When a line of the entries contains the word "grey", report that line.

─── DATA SECTION

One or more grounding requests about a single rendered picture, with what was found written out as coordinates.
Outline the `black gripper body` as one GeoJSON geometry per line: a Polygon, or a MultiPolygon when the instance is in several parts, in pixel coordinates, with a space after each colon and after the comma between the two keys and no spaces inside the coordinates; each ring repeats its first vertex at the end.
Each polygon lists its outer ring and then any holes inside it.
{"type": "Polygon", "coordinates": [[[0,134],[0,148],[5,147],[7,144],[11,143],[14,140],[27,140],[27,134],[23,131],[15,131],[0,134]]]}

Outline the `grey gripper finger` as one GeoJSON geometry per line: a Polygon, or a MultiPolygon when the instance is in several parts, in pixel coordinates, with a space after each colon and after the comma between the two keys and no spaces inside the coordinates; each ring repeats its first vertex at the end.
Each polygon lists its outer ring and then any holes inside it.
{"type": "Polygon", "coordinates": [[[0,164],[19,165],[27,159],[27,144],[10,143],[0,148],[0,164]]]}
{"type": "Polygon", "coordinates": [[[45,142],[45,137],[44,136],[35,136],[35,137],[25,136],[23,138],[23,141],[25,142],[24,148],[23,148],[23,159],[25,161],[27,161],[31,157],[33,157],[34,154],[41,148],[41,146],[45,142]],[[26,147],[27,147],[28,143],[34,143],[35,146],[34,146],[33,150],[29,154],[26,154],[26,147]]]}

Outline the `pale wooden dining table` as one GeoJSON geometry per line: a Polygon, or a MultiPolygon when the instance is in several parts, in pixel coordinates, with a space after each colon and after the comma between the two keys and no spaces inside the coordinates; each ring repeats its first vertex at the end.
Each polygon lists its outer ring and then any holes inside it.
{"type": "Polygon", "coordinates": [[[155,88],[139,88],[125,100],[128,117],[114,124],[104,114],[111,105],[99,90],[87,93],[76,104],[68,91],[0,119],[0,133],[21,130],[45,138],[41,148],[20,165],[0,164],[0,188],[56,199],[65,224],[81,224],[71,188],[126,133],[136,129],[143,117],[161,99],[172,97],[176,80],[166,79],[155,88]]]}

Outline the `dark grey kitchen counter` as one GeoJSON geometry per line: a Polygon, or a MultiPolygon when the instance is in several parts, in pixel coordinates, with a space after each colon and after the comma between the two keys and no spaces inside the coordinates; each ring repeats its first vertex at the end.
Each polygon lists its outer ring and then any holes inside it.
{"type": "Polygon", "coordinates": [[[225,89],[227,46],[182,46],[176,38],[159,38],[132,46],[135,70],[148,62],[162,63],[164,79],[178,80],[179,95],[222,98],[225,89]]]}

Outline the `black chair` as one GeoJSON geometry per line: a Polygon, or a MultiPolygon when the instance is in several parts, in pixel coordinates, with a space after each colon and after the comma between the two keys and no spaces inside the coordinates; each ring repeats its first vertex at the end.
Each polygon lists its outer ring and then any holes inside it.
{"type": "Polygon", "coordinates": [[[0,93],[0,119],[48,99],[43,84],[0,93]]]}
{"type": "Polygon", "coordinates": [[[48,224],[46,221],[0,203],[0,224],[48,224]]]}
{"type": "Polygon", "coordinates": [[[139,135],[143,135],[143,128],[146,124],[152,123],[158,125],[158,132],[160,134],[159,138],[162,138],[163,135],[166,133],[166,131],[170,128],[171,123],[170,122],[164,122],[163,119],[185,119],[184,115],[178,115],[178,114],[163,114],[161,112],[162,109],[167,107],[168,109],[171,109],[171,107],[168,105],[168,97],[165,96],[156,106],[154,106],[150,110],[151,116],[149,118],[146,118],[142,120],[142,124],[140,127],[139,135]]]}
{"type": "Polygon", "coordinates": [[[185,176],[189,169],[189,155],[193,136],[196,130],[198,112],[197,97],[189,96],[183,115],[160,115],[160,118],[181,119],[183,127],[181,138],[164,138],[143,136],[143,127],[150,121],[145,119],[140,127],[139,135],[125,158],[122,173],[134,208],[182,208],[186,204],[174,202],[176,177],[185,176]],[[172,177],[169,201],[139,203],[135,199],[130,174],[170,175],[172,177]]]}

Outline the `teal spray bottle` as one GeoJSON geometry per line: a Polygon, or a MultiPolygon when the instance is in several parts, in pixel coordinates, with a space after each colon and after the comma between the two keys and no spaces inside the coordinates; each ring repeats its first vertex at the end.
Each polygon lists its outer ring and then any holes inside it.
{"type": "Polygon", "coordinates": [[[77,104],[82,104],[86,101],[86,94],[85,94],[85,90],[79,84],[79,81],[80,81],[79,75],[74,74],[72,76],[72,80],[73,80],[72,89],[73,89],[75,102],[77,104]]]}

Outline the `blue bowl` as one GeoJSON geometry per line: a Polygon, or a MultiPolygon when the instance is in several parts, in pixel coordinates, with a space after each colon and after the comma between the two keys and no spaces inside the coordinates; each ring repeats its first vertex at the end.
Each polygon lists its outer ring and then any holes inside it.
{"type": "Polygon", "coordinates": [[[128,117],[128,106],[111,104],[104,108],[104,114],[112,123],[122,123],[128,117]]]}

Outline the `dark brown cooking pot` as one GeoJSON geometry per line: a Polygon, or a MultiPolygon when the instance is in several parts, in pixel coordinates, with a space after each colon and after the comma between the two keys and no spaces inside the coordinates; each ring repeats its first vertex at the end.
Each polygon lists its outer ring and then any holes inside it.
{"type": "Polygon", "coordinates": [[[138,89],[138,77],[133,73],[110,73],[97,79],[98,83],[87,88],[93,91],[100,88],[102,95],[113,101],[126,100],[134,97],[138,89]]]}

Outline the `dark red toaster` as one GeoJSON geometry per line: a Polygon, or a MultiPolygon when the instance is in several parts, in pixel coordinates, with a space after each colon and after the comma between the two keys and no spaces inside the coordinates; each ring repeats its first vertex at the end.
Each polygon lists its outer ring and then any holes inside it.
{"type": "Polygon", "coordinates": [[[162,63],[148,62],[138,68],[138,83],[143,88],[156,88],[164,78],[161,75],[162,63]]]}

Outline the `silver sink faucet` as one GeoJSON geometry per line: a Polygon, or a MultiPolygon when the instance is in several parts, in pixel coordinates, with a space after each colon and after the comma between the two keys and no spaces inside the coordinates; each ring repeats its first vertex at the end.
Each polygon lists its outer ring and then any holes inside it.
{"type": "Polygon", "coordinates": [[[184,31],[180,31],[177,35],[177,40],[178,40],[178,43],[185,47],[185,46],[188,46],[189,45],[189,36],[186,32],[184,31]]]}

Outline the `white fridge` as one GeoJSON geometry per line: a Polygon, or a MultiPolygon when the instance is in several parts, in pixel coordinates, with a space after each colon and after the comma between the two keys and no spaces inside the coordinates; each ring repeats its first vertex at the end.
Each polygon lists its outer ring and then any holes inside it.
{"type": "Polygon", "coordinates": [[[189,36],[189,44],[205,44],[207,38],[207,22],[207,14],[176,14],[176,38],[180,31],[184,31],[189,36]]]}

──────
─── DATA SECTION

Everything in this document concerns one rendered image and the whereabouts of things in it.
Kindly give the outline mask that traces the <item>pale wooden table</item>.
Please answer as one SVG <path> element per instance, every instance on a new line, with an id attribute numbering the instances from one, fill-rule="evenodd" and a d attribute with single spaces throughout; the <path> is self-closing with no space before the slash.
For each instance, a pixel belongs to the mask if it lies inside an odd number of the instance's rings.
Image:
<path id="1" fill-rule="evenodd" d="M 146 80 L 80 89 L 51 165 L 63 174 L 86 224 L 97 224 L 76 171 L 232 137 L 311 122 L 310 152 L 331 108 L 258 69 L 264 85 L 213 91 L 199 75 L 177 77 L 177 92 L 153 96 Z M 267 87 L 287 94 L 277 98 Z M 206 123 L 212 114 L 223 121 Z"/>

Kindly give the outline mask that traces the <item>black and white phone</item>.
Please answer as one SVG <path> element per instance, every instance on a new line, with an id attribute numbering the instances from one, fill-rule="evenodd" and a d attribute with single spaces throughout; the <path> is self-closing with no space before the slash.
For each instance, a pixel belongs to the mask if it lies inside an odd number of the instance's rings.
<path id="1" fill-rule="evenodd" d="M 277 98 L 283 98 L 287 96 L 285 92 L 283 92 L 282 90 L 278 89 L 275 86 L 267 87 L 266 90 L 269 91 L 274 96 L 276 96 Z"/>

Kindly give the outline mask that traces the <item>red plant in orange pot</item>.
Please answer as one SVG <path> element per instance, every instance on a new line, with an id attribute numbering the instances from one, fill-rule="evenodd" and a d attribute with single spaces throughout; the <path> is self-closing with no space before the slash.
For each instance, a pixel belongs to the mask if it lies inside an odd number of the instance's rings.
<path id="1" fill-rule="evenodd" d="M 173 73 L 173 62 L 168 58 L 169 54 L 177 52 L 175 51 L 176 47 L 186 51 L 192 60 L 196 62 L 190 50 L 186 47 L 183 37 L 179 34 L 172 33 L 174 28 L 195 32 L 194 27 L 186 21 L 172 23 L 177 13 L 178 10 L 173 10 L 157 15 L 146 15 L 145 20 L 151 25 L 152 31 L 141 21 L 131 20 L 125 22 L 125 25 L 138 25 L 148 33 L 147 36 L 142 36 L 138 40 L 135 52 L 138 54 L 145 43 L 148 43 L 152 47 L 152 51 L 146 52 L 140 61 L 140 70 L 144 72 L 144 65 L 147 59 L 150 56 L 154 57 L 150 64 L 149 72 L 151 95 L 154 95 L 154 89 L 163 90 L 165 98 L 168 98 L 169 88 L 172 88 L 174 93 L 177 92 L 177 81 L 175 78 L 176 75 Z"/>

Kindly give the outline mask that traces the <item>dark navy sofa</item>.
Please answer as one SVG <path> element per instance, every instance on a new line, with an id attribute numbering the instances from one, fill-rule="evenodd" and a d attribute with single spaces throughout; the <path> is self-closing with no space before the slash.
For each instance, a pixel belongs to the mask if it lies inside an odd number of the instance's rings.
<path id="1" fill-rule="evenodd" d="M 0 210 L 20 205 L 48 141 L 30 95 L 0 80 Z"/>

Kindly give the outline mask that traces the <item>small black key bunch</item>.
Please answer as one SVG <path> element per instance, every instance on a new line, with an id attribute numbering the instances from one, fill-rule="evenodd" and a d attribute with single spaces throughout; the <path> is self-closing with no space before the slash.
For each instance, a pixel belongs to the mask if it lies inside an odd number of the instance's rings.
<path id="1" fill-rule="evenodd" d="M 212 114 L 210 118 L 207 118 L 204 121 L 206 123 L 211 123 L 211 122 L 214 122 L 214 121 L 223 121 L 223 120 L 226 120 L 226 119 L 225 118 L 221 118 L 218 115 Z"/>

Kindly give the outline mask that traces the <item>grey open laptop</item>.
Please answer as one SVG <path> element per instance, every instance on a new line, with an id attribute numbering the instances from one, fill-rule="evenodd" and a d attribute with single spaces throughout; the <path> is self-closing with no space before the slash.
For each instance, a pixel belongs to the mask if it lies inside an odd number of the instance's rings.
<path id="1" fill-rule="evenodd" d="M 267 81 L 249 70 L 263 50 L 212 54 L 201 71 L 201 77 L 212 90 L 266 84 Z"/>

──────

* _OUTPUT FOR THIS TASK_
Outline the `grey gripper finger` as one GeoJSON geometry per line: a Polygon, or a MultiPolygon when the instance is in several parts, in pixel coordinates, with a space after each colon and after the comma between the two keys and no spaces inside the coordinates; each ring repeats its first vertex at the end.
Outline the `dark grey kitchen counter` as one GeoJSON geometry per line: a Polygon, or a MultiPolygon when the instance is in several parts, in pixel coordinates, with a space after each colon and after the comma between the two keys and no spaces inside the coordinates; each ring repeats its first vertex at the end.
Kindly give the outline mask that traces the <item>grey open laptop</item>.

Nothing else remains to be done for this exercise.